● WORK TO COMPLETE: Beneath this instruction is a listing; print exactly the lines in it starting at the line that contains "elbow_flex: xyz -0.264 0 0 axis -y" and going through the line that contains "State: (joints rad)".

● DATA:

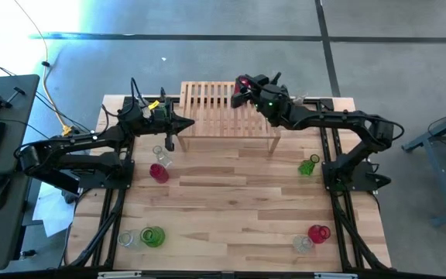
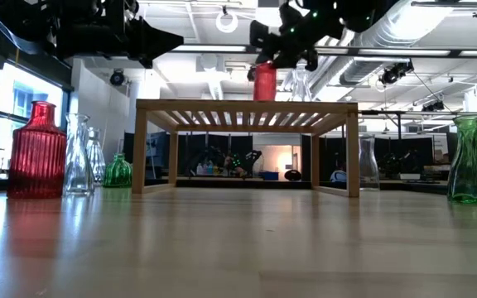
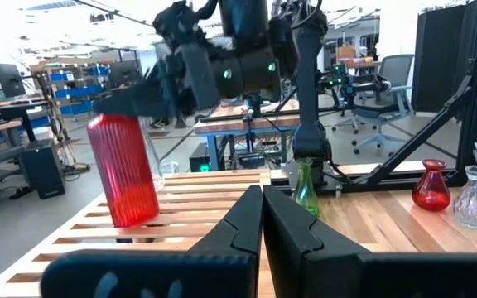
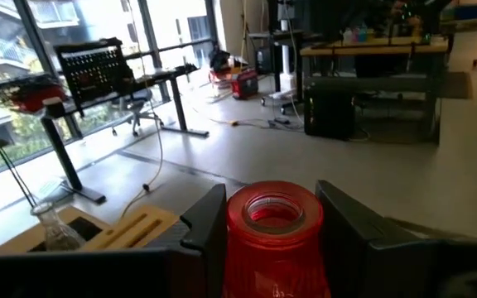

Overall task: Sort vases onto shelf
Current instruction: Put the red vase on the shelf

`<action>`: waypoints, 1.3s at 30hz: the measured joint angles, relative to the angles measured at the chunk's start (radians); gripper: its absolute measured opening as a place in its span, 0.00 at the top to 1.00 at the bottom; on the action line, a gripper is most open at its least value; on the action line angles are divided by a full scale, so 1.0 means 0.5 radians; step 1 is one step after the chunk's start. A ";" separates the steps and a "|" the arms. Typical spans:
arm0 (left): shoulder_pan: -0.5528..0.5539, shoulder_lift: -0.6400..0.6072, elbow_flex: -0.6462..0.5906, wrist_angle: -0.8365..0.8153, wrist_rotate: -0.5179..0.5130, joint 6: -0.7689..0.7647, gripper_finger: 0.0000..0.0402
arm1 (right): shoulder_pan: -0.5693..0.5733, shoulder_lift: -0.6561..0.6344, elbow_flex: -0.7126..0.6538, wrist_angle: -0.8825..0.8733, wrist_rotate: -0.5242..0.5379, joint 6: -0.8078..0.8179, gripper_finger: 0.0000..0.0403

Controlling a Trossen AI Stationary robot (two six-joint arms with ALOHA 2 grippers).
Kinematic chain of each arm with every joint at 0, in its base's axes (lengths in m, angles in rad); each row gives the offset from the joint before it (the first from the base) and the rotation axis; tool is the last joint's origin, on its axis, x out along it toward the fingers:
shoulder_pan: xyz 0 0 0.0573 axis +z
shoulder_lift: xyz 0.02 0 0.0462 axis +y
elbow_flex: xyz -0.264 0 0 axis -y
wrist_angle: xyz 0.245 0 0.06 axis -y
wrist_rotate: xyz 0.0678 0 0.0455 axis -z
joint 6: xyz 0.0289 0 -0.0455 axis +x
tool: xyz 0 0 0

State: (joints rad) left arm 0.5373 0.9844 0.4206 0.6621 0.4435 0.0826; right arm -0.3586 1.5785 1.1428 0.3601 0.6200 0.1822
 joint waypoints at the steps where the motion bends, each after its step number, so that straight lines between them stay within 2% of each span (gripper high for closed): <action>1: 0.000 0.000 0.000 0.000 0.000 0.000 0.99 | -0.004 0.027 0.010 0.002 0.002 0.005 0.71; 13: 0.000 0.000 0.000 -0.006 0.000 -0.001 0.99 | -0.007 0.139 0.146 -0.086 0.214 -0.047 0.71; 21: 0.000 0.000 0.000 -0.006 0.000 -0.003 0.99 | -0.030 0.139 0.147 -0.098 0.223 -0.050 0.71; 32: 0.000 0.000 0.000 -0.006 0.000 -0.004 0.99 | -0.048 0.136 0.150 -0.141 0.204 -0.048 0.63; 39: 0.000 0.000 0.000 -0.006 0.000 -0.006 0.99 | -0.048 0.136 0.150 -0.162 0.224 -0.052 0.53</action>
State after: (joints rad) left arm 0.5373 0.9844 0.4206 0.6590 0.4435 0.0795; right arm -0.3828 1.6466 1.2179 0.2792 0.7321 0.1562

● ANSWER TO THE PROBLEM:
elbow_flex: xyz -0.264 0 0 axis -y
wrist_angle: xyz 0.245 0 0.06 axis -y
wrist_rotate: xyz 0.0678 0 0.0455 axis -z
joint 6: xyz 0.0289 0 -0.0455 axis +x
tool: xyz 0 0 0

State: (joints rad) left arm 0.5373 0.9844 0.4206 0.6621 0.4435 0.0826; right arm -0.3586 1.5785 1.1428 0.3601 0.6200 0.1822

What this exercise asked for has been supplied.